Chris Macdonald - So I've used two technologies to create the virtual reality training environments. One set of audiences is created using effectively spherical video stitching which is where I do live capture of an audience. I do a little bit of tweaking afterwards but that's how we create the most high fidelity photorealistic audiences. But I also do use 100% CGI and through that we're able to create much larger audiences like stadiums of tens of thousands of people, camera flashes, panning stadium lights etc. It's all built to try to create a very fear-inducing scenario to empower people to train in front of them.
Chris Smith - What was the reason you did this in the first place?
Chris Macdonald - Well the fear of public speaking is very prevalent. It's widely cited as being the most common fear. It affects up to 80% of UK university students. It's harmful for physical health, mental health, academic attainment, career progression. What got me started on this project is really trying to help my nephew. He was at college at the time. He had a presentation coming up. He was really not looking forward to it. And it started off with me just trying to really help him as much as I could. So I was looking at the literature, seeing what's the most effective tools. It was during COVID so I couldn't meet up with him in person. That led me to explore online remotely accessible tools. I looked into creating virtual reality training environments. Even the early versions I built for him were really not photorealistic. They were like pixelated Lego men but even that was effective. And that's what got me started with this. I saw that a very crude approximate simulacrum of an audience was able to reduce his levels of anxiety.

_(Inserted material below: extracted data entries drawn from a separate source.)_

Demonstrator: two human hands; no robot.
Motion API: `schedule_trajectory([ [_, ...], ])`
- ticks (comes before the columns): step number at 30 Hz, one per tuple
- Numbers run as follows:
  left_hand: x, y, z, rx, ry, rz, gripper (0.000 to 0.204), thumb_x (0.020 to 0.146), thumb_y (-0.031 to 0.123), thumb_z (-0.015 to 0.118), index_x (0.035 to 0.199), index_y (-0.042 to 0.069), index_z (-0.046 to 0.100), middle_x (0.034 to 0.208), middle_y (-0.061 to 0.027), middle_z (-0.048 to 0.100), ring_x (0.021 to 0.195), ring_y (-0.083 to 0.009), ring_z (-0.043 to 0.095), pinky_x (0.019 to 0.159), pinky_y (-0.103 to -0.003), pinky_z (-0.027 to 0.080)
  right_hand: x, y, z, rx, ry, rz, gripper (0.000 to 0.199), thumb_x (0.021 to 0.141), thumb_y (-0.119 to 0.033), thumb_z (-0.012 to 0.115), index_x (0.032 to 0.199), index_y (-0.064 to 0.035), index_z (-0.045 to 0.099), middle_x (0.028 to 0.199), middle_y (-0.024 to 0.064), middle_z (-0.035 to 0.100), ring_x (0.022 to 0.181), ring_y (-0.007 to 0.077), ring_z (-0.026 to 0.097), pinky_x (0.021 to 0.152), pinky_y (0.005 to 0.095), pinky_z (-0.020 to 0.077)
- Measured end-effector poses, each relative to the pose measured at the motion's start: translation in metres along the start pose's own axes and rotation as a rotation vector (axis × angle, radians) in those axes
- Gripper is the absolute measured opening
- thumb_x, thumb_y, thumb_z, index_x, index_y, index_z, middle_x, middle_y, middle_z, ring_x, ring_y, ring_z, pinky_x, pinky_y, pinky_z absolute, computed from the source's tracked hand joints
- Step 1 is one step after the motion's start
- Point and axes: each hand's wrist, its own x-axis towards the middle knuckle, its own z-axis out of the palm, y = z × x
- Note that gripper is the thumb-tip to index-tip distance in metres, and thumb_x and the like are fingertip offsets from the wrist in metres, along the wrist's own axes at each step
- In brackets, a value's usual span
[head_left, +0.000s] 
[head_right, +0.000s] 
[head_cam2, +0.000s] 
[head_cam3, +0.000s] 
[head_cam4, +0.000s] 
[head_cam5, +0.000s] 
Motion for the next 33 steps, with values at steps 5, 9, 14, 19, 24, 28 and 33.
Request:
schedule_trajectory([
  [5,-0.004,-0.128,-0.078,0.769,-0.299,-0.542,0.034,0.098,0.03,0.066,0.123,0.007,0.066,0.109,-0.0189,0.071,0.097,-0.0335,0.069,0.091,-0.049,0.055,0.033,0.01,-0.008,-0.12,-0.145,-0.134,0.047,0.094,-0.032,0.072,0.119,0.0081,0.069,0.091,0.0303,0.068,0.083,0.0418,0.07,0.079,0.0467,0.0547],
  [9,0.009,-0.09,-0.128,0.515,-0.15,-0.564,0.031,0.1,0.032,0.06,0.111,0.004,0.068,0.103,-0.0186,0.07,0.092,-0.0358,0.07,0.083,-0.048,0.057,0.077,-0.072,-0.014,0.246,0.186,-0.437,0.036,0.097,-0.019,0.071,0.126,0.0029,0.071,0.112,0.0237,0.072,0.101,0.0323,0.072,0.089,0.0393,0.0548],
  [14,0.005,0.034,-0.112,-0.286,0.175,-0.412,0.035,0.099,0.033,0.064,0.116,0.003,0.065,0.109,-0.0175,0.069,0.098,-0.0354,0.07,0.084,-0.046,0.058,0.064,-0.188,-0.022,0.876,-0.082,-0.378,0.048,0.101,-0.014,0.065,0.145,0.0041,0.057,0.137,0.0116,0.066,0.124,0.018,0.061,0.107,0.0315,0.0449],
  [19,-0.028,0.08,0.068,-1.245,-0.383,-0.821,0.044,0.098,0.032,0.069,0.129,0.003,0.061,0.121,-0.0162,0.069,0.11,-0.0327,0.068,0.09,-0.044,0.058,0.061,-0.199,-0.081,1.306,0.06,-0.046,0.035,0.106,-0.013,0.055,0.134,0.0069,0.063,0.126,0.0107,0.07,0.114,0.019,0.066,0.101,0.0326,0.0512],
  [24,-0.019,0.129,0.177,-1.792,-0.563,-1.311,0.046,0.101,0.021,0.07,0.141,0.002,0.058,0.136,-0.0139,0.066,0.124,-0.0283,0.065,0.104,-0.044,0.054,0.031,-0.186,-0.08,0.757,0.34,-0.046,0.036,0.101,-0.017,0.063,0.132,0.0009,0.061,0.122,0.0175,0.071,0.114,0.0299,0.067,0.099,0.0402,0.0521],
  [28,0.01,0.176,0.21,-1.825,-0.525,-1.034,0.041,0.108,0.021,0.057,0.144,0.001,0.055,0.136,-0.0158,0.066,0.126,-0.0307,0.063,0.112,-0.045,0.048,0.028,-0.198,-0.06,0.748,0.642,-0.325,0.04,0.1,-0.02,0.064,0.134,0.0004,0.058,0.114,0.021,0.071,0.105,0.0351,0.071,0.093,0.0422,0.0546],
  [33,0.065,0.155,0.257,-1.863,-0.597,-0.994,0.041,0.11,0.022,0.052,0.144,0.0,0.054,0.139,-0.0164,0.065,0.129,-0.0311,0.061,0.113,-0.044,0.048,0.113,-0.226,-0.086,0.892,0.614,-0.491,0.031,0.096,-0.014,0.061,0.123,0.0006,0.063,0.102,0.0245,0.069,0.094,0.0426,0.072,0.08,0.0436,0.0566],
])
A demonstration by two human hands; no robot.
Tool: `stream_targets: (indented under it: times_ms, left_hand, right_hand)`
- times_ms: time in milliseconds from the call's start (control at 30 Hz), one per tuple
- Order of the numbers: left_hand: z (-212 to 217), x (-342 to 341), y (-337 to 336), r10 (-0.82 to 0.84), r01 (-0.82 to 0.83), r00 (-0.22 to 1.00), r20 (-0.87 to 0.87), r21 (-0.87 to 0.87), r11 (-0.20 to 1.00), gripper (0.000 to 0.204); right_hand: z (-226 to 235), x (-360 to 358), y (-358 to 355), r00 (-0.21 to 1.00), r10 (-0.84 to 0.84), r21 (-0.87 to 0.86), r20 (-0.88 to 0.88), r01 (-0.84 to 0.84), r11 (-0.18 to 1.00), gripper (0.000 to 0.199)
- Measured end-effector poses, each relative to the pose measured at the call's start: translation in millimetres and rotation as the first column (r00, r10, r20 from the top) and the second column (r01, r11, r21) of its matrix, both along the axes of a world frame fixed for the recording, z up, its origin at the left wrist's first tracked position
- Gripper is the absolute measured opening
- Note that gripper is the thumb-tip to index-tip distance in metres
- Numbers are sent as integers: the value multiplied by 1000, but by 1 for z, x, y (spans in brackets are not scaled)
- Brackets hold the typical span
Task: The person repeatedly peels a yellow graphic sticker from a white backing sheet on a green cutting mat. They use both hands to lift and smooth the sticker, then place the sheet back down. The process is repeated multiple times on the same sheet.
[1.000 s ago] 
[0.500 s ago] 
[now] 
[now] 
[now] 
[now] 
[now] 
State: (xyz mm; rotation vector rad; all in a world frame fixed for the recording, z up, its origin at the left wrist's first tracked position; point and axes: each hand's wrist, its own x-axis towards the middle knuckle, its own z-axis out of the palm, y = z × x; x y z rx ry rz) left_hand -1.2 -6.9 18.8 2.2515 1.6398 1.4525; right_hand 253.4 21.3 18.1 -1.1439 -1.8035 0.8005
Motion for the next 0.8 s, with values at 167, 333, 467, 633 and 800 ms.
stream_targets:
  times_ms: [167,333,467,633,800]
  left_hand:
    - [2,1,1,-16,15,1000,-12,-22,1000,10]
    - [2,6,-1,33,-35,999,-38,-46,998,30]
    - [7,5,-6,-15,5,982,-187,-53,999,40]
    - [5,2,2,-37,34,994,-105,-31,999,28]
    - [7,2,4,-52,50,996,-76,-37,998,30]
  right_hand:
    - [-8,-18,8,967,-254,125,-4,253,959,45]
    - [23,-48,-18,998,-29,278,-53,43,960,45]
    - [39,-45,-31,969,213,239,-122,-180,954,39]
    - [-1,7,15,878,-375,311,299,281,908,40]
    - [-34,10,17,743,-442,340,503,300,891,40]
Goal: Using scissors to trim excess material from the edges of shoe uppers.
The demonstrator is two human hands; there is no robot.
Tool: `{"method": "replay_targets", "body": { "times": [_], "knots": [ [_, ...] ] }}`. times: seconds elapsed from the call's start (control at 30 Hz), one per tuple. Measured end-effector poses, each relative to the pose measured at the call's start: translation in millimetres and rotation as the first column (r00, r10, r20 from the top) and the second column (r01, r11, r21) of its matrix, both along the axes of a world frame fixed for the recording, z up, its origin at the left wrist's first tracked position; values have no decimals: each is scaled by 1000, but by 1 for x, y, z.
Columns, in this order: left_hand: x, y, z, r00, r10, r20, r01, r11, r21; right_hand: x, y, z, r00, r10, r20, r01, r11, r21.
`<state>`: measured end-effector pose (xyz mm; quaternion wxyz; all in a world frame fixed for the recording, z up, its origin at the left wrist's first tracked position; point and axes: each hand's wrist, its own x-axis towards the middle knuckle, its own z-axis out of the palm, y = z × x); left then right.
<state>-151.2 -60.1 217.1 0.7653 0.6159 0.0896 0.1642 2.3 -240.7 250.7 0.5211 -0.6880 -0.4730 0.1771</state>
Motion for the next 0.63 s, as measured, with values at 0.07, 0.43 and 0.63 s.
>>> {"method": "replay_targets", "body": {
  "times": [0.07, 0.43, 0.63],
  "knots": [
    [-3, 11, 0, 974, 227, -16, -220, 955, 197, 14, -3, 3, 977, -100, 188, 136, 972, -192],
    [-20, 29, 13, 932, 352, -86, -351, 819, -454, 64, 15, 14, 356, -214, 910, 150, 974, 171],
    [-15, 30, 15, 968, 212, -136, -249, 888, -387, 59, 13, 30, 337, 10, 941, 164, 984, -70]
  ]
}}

Chris Smith - What's the general way this works then to your mind? You've got a PhD in behavioural science. So talk us through what you think is going on. When I put a headset on, it's effectively a set of ski goggles with a mobile phone in it, isn't it? And that's creating a very, very realistic experience. I honestly could believe if I'd just woken up that I was standing in front of that crowded lecture theatre full of people. But what is the principle here?
Chris Macdonald - So it's known as exposure therapy. That was developed by Joseph Walt. We've been using it for decades. You could think of it like creating levels in a video game, say for arachnophobia. Say someone has a fear of spiders. We know that exposure is helpful but holding a tarantula on day one, that might be too much. But they might be able to hold a photo or a picture of a spider. And then next week, a toy spider and then a small spider for five seconds. So it's ultimately about creating a gradation that increases over time. And that can lead to desensitisation. Ultimately, that can lead to fear extinction. There are different mechanisms people apply. Sometimes people couple this with relaxation exercises. We know that we can't be incredibly fearful, anxious, terrified and calm at the same time. They're incompatible states. So what Joseph Walt started to do is he would get people to be in front of their fear whilst practising relaxation exercises. And if you do that over time, that can accelerate this decoupling of the feared stimuli and the emotional response.
Chris Smith - What you're doing really resonates with me because when I first started trying to make radio programmes, it was about a quarter of a century ago now, I can't believe I'm saying that, but I used to panic like mad for the whole day before I had a radio programme in the evening that I would have to present. But then after about six months, something suddenly flipped and I never get nervous doing any of this kind of thing ever again. So it's sort of I had the real life experience habituation to it that you're creating with this. But does it really work? I mean, if you take a person who normally would be totally rendered helpless with anxiety, but the prospect of giving a seminar or something, would they, after exposure to this, say it did make me anxious to start with, but then it made me less anxious the more I did it?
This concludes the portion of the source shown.